To use RPyGeo properly, at least a basic understanding of ArcPy
is necessary. ArcPy is a Python side-package that allows geographic data
analysis through ArcGIS from the Python command line. ArcPy is organized
into modules which are Python files with functions and classes. The
ArcPy main module arcpy
(or arcgis
module in ArcGIS API for Python)
provides (geographic) classes and several hundred functions. Further
modules (e.g., data access
) and extensions (e.g., spatial analysis
)
further extend the ArcPy main module. We do recommend to get familiar
with ArcPy through the official help
pages.
There also several books available on ArcGIS and ArcPy such as
Zandbergen (2013) and Pimpler (2015).
You can get the latest RPyGeo version with dependencies from Github:
devtools::install_github("r-spatial/RPyGeo", dependencies = TRUE, force = TRUE)
In order to use RPyGeo you need to install ArcMap or ArcGIS Pro.

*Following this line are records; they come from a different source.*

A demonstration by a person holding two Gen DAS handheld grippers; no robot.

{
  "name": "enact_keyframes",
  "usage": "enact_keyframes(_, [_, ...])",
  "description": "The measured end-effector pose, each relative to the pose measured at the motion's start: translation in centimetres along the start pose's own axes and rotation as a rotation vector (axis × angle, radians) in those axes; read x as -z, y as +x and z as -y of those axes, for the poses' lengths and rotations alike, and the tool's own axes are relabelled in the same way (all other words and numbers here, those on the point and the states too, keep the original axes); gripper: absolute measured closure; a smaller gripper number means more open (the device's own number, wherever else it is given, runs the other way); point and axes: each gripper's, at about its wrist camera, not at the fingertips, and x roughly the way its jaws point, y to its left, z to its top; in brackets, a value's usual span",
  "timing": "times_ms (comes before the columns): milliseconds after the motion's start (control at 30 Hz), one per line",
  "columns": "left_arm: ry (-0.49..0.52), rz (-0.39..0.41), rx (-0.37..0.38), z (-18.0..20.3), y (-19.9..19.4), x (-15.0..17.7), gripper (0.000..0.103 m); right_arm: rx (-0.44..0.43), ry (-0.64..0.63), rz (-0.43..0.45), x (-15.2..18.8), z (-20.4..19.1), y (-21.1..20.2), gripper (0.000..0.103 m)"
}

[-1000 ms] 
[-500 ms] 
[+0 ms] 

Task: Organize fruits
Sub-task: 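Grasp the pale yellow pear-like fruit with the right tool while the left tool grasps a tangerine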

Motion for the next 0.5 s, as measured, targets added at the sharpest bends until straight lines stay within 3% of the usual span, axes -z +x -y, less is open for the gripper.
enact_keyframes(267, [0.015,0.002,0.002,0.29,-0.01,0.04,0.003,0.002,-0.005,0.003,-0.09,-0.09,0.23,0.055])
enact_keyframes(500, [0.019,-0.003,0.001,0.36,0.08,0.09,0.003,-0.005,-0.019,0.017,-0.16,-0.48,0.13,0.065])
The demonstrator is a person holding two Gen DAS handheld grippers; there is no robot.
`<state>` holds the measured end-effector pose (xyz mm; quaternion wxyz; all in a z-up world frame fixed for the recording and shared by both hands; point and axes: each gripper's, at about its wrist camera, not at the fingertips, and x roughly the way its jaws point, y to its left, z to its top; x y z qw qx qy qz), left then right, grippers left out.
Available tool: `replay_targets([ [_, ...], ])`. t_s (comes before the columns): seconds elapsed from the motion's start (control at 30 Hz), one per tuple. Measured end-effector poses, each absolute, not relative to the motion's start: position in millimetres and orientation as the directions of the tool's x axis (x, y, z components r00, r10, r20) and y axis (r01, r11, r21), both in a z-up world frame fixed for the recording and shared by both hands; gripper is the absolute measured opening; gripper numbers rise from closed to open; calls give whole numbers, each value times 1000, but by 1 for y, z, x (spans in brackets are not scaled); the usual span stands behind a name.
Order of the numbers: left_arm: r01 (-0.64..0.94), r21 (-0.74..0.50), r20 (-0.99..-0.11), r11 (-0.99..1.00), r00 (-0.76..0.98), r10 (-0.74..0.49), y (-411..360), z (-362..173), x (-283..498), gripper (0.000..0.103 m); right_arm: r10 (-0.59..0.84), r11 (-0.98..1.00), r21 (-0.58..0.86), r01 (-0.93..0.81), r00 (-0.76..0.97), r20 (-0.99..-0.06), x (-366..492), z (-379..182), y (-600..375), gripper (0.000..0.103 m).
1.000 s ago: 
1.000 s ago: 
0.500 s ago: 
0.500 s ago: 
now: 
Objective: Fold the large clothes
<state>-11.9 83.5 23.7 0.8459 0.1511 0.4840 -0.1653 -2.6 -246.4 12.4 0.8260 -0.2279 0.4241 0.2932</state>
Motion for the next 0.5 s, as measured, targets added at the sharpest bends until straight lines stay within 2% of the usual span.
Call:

ArcPy is included in a full ArcGIS installation.
In order to use RPyGeo you need a working ArcMap or ArcGIS Pro installation on your computer. In addition, this tutorial requires the following packages to be installed and attached.
library("RPyGeo")
library("sf")
library("raster")
library("magrittr")
spData and RQGIS must also be installed since we will use the
raster object dem
and the vector object nz
from these packages to
demonstrate both raster and vector operations. To make these datasets
available for the subsequent ArcMap geoprocessing, we have to save them
on disk first. Therefore, we export nz
and dem
to a temporary
directory.
data(dem, package = "RQGIS")
data(nz, package = "spData")
writeRaster(dem, file.path(tempdir(), "dem.tif"), format = "GTiff")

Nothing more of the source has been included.